O dia de Perpétua na Editora fora totalmente incomum. Não conseguiu concentrar-se em praticamente nada. Sua memória corria pelo último mês em flashes e lhe tiravam o fôlego, corando suas bochechas e lhe arrancando lágrimas tímidas.
Sua história e a de Paolo havia subido a serra. Ambos se apaixonaram perdidamente. E se encontravam praticamente todo dia após terem voltado de viagem, e quando não o faziam trocavam mensagens carinhosas e muitas vezes calorosas. Ardiam em paixão.
Paolo tinha mãos largas e fortes, e as apertava contra as costas de Perpétua fazendo-a tirar os pés do chão para encontrar sua boca. Perpétua abraçava-o com toda sua força, comprimindo seu corpo no dele, como se para unificá-los.
Mal podiam se ver e já estavam se beijando. E por dias trocaram segredos e carícias. Tomaram vinho e cozinharam juntos. Foram ao cinema. E se amaram.

Amaram um ao outro com ferocidade e delicadeza. Exalavam luzes, cheiros, toques. Satisfaziam de maneira poética e visceral seus desejos mais instintivos.

E esses desejos relembrados, passavam pelos olhos perdidos de Perpétua, deixando-a vermelha e ofegante. Logo, sua amiga Maria Clara, com quem trabalhava percebendo a situação chamou-a para um café.

- Conte-me tudo!
- Ah Clarinha – como gentilmente a chamava – é ele.
- Ele quem? Ah não! Não acredito! De novo o Paolo?
- É...eu sei...mas ele me ligou ontem...
- Perpétua! Pare de ser sonhadora! Você já sofreu muito por ele. Por que fará isso com você mais uma vez?
- Eu estava me lembrando de como tudo começou... da praia, do nosso primeiro beijo...eu sei! – balbuciou cortando as imagens que lhe formavam na cabeça, olhando para amiga repreensiva. – Sei que já vivi esse amor. Sei que já não deu certo. Sei que sou teimosa.
- Então amiga. O passado não trará nada novo.
- Mas Clara, porque ele me procurou? Por que ainda suspiro ao ver o nome dele no visor do meu celular? Minhas mãos tremem sempre depois que desligo. Meu coração arde, e eu me sinto feliz, mesmo sabendo... – Perpétua foi praticamente arremessada para uma lembrança um tanto dolorida.

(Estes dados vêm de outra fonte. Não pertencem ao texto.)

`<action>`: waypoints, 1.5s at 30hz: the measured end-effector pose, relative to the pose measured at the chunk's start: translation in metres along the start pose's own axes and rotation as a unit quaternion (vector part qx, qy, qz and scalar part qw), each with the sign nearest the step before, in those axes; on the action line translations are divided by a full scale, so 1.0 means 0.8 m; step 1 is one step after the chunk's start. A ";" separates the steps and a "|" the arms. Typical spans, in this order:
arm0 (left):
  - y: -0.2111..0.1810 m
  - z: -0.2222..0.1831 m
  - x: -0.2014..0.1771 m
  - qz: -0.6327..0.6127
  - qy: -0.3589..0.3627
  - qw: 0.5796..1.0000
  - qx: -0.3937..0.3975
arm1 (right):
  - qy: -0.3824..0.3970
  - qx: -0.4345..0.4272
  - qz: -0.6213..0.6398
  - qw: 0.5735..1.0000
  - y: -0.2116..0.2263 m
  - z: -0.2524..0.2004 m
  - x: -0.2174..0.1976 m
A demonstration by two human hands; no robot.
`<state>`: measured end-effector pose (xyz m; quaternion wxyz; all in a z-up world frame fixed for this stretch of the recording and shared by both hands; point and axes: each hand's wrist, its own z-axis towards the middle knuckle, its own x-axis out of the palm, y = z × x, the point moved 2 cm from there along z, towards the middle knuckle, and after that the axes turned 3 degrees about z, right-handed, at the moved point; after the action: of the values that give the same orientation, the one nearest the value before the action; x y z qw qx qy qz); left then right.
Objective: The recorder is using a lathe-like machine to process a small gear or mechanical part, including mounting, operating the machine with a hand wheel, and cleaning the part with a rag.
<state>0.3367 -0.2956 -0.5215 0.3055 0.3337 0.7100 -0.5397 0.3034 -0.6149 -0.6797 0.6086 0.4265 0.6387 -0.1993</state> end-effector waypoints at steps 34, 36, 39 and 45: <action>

Estavam no apartamento de Paolo, em São Paulo, já passara dois meses do dia que se conheceram. Na sala havia uma estante com muitos livros sobre vinho e gastronomia, um sofá verde musgo, e uma estante baixa com uma grande TV em cima. Ao lado do sofá a porta que dava para a varanda estava aberta e a cortina branca cobria apenas uma parte, dando espaço à linda vista dos prédios da região da Avenida Paulista. Uma antena em forma de Torre Eiffel colorida brilhava não muito longe, e Perpétua a estava admirando.
Era madrugada. Há um tempo Paolo andava distante, trabalhava muito e certamente se cansara de algumas meninices de Perpétua. Insegura com o afastamento, ela constantemente o consternava com ligações inoportunas, ou questões constrangedoras ou ainda com surpresas nada atrativas.
Além disso, o fogo da paixão estava já virando apenas brasa mansa. Perpétua via nos olhos de Paolo um abandono silencioso, entristecida e esperançosa, sabotava-se com essas pequenas inquietudes piorando ainda mais a situação.

- Você anda distante...- balbuciou Perpétua pegando seus pertences na sala, enquanto ele terminava de se vestir.
- Ando trabalhado muito. Estou cansado.
- Sim...mas digo, não tem me ligado. Anda sumido... Mudou alguma coisa entre nós? – ela arrumou os cabelos, torcendo-os até formar um coque, e deu um nó com os próprios fios castanhos claro.
Paolo apareceu na sala, ficou perto dela por alguns instantes.
- A verdade é que... – e afastou-se em direção a cozinha – eu não estou mais apaixonado por você.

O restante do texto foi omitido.